Provided data
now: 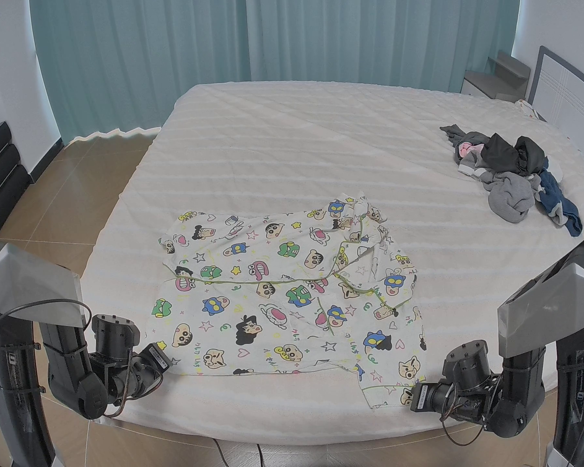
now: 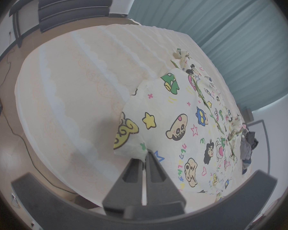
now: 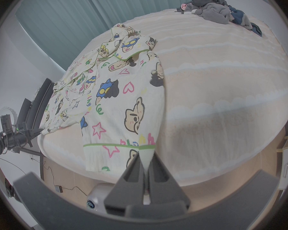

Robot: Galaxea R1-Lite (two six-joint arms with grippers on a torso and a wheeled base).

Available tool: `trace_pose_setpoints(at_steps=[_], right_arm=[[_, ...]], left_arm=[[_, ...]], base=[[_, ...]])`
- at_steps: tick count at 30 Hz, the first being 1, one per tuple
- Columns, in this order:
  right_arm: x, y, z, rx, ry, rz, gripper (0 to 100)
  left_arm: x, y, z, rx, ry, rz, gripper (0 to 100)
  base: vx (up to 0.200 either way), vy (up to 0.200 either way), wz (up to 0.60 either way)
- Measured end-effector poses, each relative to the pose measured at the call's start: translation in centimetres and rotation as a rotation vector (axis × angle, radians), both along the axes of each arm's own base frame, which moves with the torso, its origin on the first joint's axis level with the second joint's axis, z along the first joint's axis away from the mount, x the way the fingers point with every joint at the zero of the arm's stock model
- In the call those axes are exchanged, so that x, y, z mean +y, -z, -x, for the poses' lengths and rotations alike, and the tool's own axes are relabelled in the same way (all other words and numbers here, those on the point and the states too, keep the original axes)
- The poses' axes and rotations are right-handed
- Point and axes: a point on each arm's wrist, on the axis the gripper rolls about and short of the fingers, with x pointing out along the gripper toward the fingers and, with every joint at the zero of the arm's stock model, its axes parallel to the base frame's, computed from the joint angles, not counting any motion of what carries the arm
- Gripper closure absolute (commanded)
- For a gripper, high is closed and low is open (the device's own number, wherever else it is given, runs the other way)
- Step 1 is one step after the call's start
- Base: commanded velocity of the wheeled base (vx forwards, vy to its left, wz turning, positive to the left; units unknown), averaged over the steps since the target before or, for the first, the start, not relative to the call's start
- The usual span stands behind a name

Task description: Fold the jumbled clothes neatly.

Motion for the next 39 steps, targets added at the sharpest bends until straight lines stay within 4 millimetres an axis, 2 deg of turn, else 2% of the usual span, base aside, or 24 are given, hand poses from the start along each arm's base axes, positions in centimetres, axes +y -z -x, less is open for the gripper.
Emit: trace_pose_setpoints(at_steps=[5, 13, 21, 39], right_arm=[[-0.2, -0.3, 1.0, 0.023, -0.020, 0.008, 100], [-0.5, -1.3, 3.6, 0.078, -0.118, -0.003, 100], [0.1, -1.9, 4.6, 0.085, -0.170, 0.001, 100], [0.5, -3.0, 7.9, 0.243, -0.259, 0.083, 100]], left_arm=[[0.0, -0.4, 0.6, -0.049, 0.028, -0.025, 100], [0.2, 0.0, 2.4, -0.001, 0.066, -0.061, 100], [0.2, 0.3, 3.8, 0.052, 0.078, -0.068, 100], [0.5, 0.6, 5.6, 0.127, 0.087, -0.078, 100]], base=[[0.000, 0.000, 0.00], [0.000, 0.000, 0.00], [0.000, 0.000, 0.00], [0.000, 0.000, 0.00]])
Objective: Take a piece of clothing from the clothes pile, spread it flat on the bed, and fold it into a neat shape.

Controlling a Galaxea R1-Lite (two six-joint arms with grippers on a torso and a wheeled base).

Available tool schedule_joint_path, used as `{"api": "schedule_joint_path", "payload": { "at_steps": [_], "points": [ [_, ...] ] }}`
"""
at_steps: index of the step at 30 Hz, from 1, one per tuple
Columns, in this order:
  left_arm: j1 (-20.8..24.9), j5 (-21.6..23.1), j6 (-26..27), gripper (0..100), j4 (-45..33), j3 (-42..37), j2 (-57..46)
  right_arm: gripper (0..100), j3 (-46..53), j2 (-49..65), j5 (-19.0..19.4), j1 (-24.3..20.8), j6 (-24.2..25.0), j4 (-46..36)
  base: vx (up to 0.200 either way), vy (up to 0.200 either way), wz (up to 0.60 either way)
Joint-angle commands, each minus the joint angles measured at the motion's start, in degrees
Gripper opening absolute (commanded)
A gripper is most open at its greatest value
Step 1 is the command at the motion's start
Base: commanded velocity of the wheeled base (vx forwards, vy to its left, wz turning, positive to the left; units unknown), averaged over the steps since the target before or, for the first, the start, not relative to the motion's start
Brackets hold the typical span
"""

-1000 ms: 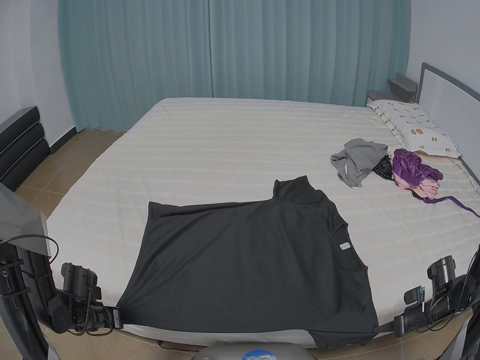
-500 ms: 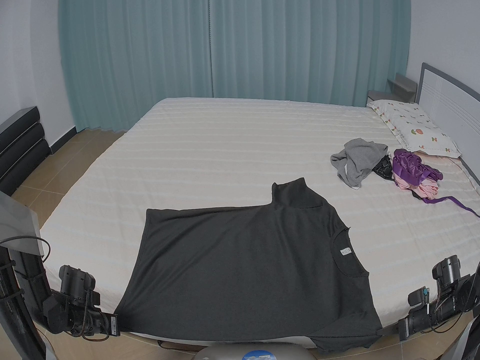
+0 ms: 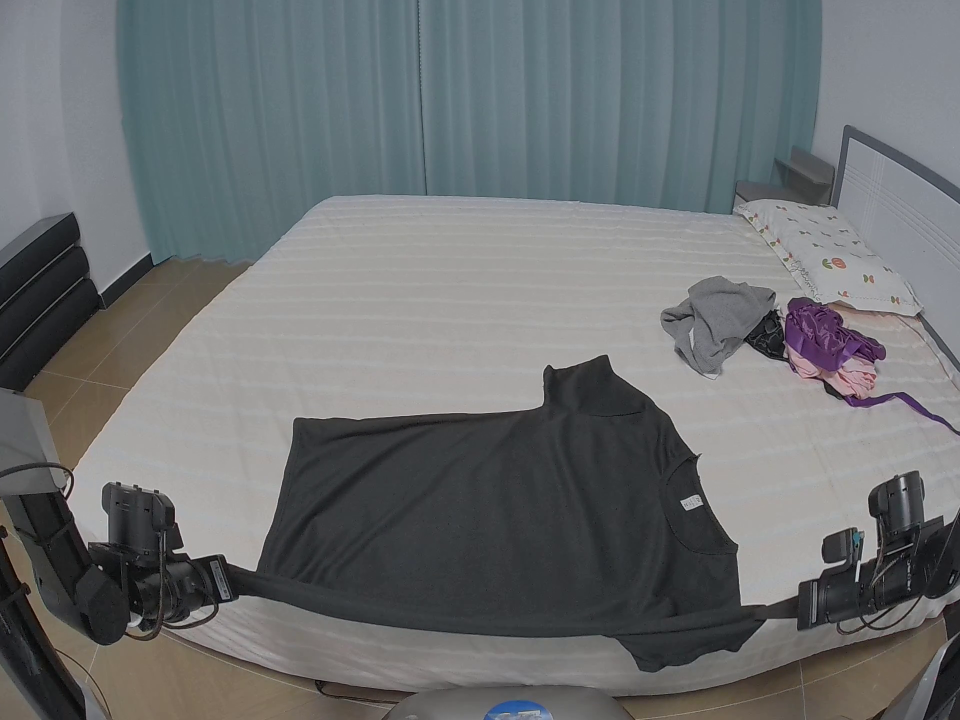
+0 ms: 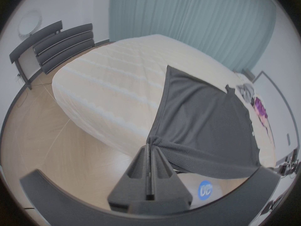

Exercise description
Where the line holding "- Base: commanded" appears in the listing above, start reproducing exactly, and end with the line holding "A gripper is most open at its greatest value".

Response to the task
- Base: commanded velocity of the wheeled base (vx forwards, vy to its left, wz turning, positive to the left; units unknown), averaged over the steps since the target before or, for the first, the start, not relative to the call's start
- The usual span stands behind a name

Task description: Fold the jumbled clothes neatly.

Motion for the next 39 steps, targets added at the sharpest bends until straight lines stay within 4 millimetres an axis, 2 deg of turn, else 2% of the usual span, base aside, or 24 are given, hand poses from the start along each arm's base axes, positions in centimetres, axes +y -z -x, less is open for the gripper.
Emit: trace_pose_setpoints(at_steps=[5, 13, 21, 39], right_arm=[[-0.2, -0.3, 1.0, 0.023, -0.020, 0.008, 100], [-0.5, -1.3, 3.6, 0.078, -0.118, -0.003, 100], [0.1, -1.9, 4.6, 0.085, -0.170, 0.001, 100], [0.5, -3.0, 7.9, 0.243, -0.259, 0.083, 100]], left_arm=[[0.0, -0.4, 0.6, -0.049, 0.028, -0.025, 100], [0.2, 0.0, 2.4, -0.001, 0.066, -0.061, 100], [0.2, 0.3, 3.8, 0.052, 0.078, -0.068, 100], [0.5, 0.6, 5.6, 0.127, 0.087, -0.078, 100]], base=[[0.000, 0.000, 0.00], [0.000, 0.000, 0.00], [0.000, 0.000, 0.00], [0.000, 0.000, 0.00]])
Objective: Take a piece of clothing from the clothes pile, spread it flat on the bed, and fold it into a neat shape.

Controlling a Galaxea R1-Lite (two six-joint arms with grippers on a torso and a wheeled base).

Available tool schedule_joint_path, used as `{"api": "schedule_joint_path", "payload": { "at_steps": [_], "points": [ [_, ...] ] }}`
"""
at_steps: index of the step at 30 Hz, from 1, one per tuple
Columns, in this order:
  left_arm: j1 (-20.8..24.9), j5 (-21.6..23.1), j6 (-26..27), gripper (0..100), j4 (-45..33), j3 (-42..37), j2 (-57..46)
  right_arm: gripper (0..100), j3 (-46..53), j2 (-49..65), j5 (-19.0..19.4), j1 (-24.3..20.8), j6 (-24.2..25.0), j4 (-46..36)
  base: vx (up to 0.200 either way), vy (up to 0.200 either way), wz (up to 0.60 either way)
Joint-angle commands, each minus the joint angles measured at the motion's start, in degrees
Gripper opening absolute (commanded)
A gripper is most open at its greatest value

This exercise requires no further response.